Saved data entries
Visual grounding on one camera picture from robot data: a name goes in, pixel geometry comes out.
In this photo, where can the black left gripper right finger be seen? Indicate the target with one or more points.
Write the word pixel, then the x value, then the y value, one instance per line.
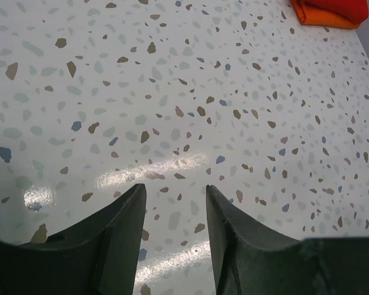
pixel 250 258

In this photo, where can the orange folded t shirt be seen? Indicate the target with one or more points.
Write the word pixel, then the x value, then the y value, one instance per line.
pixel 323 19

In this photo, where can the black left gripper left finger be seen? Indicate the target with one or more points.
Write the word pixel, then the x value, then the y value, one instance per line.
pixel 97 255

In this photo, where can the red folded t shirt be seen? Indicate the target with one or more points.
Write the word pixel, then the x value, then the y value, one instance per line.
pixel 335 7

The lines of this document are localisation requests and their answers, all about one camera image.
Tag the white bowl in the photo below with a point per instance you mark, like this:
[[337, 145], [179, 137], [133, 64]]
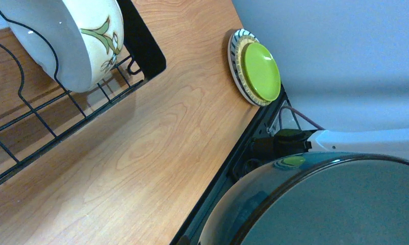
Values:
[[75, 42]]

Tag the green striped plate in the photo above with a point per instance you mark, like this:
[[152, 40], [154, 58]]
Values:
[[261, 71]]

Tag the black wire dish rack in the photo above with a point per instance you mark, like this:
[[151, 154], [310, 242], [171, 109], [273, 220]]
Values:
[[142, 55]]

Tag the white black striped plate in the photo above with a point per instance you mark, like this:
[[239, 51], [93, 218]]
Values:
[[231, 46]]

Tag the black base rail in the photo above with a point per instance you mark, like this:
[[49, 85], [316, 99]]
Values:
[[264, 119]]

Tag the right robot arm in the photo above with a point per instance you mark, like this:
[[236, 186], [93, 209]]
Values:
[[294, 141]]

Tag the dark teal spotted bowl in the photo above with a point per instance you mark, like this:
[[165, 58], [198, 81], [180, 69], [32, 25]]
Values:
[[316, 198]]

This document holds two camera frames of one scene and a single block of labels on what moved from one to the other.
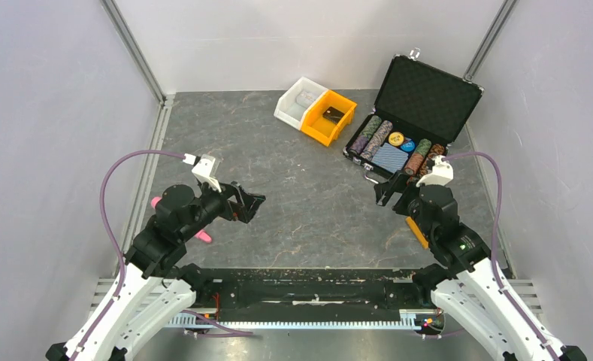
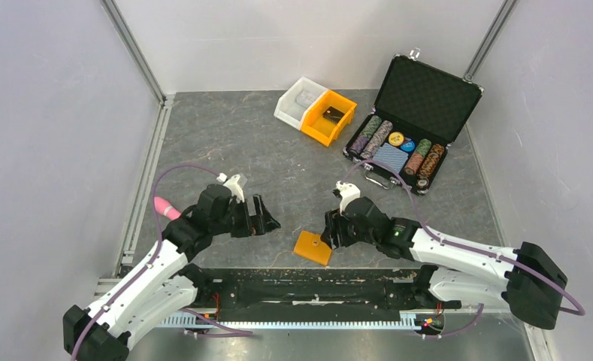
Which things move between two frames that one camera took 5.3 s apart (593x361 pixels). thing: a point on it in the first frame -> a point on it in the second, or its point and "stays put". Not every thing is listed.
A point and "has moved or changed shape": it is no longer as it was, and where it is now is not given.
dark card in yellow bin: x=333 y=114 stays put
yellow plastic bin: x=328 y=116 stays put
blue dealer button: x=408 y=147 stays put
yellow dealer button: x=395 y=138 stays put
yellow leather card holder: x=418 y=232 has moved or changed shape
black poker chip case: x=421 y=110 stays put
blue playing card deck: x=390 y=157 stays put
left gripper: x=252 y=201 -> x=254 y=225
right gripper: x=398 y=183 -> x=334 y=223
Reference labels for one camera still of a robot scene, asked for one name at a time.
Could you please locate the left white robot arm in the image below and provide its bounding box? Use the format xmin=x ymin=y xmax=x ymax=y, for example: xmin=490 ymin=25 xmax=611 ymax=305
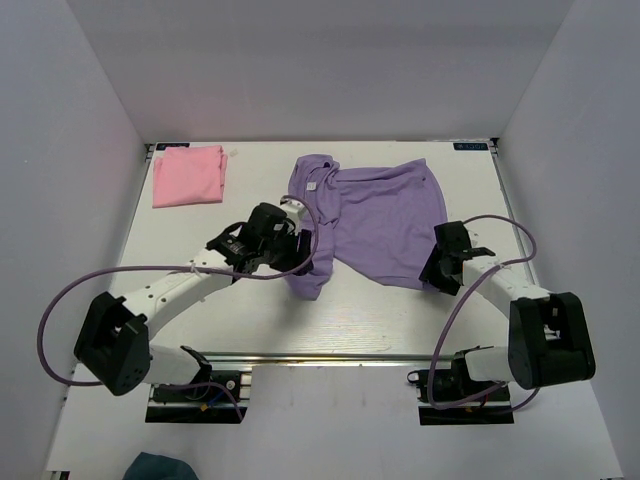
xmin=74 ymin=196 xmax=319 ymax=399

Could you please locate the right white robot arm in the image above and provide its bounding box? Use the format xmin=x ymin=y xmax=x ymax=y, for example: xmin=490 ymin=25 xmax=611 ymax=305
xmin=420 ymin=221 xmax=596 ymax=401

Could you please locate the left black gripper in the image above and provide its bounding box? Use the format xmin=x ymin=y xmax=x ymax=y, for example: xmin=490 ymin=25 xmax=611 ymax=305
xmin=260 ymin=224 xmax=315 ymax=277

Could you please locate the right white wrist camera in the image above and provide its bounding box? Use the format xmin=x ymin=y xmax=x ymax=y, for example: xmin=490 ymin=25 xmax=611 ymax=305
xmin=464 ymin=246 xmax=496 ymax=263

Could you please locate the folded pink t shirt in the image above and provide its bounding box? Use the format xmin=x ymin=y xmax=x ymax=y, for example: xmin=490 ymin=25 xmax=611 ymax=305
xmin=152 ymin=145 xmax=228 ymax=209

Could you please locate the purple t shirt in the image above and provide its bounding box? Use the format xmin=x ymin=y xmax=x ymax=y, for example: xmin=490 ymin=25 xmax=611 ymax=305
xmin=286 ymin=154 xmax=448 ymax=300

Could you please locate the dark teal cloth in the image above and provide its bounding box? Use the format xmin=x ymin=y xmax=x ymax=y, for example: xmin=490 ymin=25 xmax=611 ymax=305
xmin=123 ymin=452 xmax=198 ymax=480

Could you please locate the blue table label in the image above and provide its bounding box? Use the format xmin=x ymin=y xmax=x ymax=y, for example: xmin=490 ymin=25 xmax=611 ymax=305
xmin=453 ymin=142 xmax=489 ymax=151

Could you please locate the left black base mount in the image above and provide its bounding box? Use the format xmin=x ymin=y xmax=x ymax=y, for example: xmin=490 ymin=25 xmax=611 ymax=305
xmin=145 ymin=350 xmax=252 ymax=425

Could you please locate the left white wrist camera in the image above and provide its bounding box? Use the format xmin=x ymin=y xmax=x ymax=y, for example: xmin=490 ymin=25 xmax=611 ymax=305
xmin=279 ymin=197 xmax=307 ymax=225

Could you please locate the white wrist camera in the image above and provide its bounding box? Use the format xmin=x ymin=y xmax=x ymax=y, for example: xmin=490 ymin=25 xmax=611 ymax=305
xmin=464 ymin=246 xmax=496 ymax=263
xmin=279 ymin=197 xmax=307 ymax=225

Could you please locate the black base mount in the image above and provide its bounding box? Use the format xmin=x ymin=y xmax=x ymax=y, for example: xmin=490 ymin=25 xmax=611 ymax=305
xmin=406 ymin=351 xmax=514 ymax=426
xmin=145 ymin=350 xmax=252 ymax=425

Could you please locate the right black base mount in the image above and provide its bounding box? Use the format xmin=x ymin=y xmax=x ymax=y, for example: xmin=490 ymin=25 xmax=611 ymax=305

# DESCRIPTION OF THE TASK
What the answer needs is every record above, exactly as written, and no pictures.

# OUTPUT BELOW
Visual grounding on one camera picture from robot data: a name goes in, pixel geometry comes out.
In this photo, where can the black left gripper right finger be seen? Indicate the target with one or more points.
Write the word pixel, then the x value, then the y value, one instance per line.
pixel 250 258

In this photo, where can the orange folded t shirt be seen? Indicate the target with one or more points.
Write the word pixel, then the x value, then the y value, one instance per line.
pixel 323 19

In this photo, where can the black left gripper left finger be seen? Indicate the target with one or more points.
Write the word pixel, then the x value, then the y value, one instance per line.
pixel 97 255

In this photo, where can the red folded t shirt be seen? Indicate the target with one or more points.
Write the word pixel, then the x value, then the y value, one instance per line.
pixel 335 7

The lines of this document are localisation requests and their answers, all about one camera image.
Tag the white bowl in the photo below with a point per instance you mark, like this:
[[337, 145], [179, 137], [133, 64]]
Values:
[[75, 42]]

Tag the green striped plate in the photo above with a point per instance you mark, like this:
[[152, 40], [154, 58]]
Values:
[[261, 71]]

Tag the black wire dish rack in the photo above with a point per instance you mark, like this:
[[151, 154], [310, 242], [171, 109], [273, 220]]
Values:
[[142, 55]]

Tag the white black striped plate in the photo above with a point per instance you mark, like this:
[[239, 51], [93, 218]]
Values:
[[231, 46]]

Tag the black base rail in the photo above with a point per instance you mark, like this:
[[49, 85], [316, 99]]
Values:
[[264, 119]]

Tag the right robot arm in the photo above with a point per instance you mark, like this:
[[236, 186], [93, 209]]
Values:
[[294, 141]]

Tag the dark teal spotted bowl in the photo above with a point per instance you mark, like this:
[[165, 58], [198, 81], [180, 69], [32, 25]]
Values:
[[316, 198]]

This document holds two camera frames of one scene and a single block of labels on what moved from one to the other.
Which things move between two frames that one camera took 5.3 s apart (593x361 pixels). thing: a point on it in the first frame -> a point on it in the second, or its point and "stays put". Not every thing is listed.
A point and "has moved or changed shape": it is no longer as it was, and where it is now is not given.
dark card in yellow bin: x=333 y=114 stays put
yellow plastic bin: x=328 y=116 stays put
blue dealer button: x=408 y=147 stays put
yellow dealer button: x=395 y=138 stays put
yellow leather card holder: x=418 y=232 has moved or changed shape
black poker chip case: x=421 y=110 stays put
blue playing card deck: x=390 y=157 stays put
left gripper: x=252 y=201 -> x=254 y=225
right gripper: x=398 y=183 -> x=334 y=223
Reference labels for one camera still of a robot scene, asked for one name at a time.
Could you please locate the left white robot arm in the image below and provide its bounding box? Use the format xmin=x ymin=y xmax=x ymax=y, for example: xmin=490 ymin=25 xmax=611 ymax=305
xmin=74 ymin=196 xmax=319 ymax=399

Could you please locate the right white robot arm in the image above and provide its bounding box? Use the format xmin=x ymin=y xmax=x ymax=y, for example: xmin=490 ymin=25 xmax=611 ymax=305
xmin=420 ymin=221 xmax=596 ymax=401

Could you please locate the left black gripper in the image above and provide its bounding box? Use the format xmin=x ymin=y xmax=x ymax=y, for example: xmin=490 ymin=25 xmax=611 ymax=305
xmin=260 ymin=224 xmax=315 ymax=277

Could you please locate the right white wrist camera in the image above and provide its bounding box? Use the format xmin=x ymin=y xmax=x ymax=y, for example: xmin=490 ymin=25 xmax=611 ymax=305
xmin=464 ymin=246 xmax=496 ymax=263

Could you please locate the folded pink t shirt in the image above and provide its bounding box? Use the format xmin=x ymin=y xmax=x ymax=y, for example: xmin=490 ymin=25 xmax=611 ymax=305
xmin=152 ymin=145 xmax=228 ymax=209

Could you please locate the purple t shirt in the image above and provide its bounding box? Use the format xmin=x ymin=y xmax=x ymax=y, for example: xmin=490 ymin=25 xmax=611 ymax=305
xmin=286 ymin=154 xmax=448 ymax=300

Could you please locate the dark teal cloth in the image above and provide its bounding box? Use the format xmin=x ymin=y xmax=x ymax=y, for example: xmin=490 ymin=25 xmax=611 ymax=305
xmin=123 ymin=452 xmax=198 ymax=480

Could you please locate the blue table label in the image above and provide its bounding box? Use the format xmin=x ymin=y xmax=x ymax=y, for example: xmin=490 ymin=25 xmax=611 ymax=305
xmin=453 ymin=142 xmax=489 ymax=151

Could you please locate the left black base mount in the image above and provide its bounding box? Use the format xmin=x ymin=y xmax=x ymax=y, for example: xmin=490 ymin=25 xmax=611 ymax=305
xmin=145 ymin=350 xmax=252 ymax=425

Could you please locate the left white wrist camera in the image above and provide its bounding box? Use the format xmin=x ymin=y xmax=x ymax=y, for example: xmin=490 ymin=25 xmax=611 ymax=305
xmin=279 ymin=197 xmax=307 ymax=225

Could you please locate the white wrist camera in the image above and provide its bounding box? Use the format xmin=x ymin=y xmax=x ymax=y, for example: xmin=490 ymin=25 xmax=611 ymax=305
xmin=464 ymin=246 xmax=496 ymax=263
xmin=279 ymin=197 xmax=307 ymax=225

Could you please locate the black base mount in the image above and provide its bounding box? Use the format xmin=x ymin=y xmax=x ymax=y, for example: xmin=490 ymin=25 xmax=611 ymax=305
xmin=406 ymin=351 xmax=514 ymax=426
xmin=145 ymin=350 xmax=252 ymax=425

Could you please locate the right black base mount in the image above and provide its bounding box? Use the format xmin=x ymin=y xmax=x ymax=y, for example: xmin=490 ymin=25 xmax=611 ymax=305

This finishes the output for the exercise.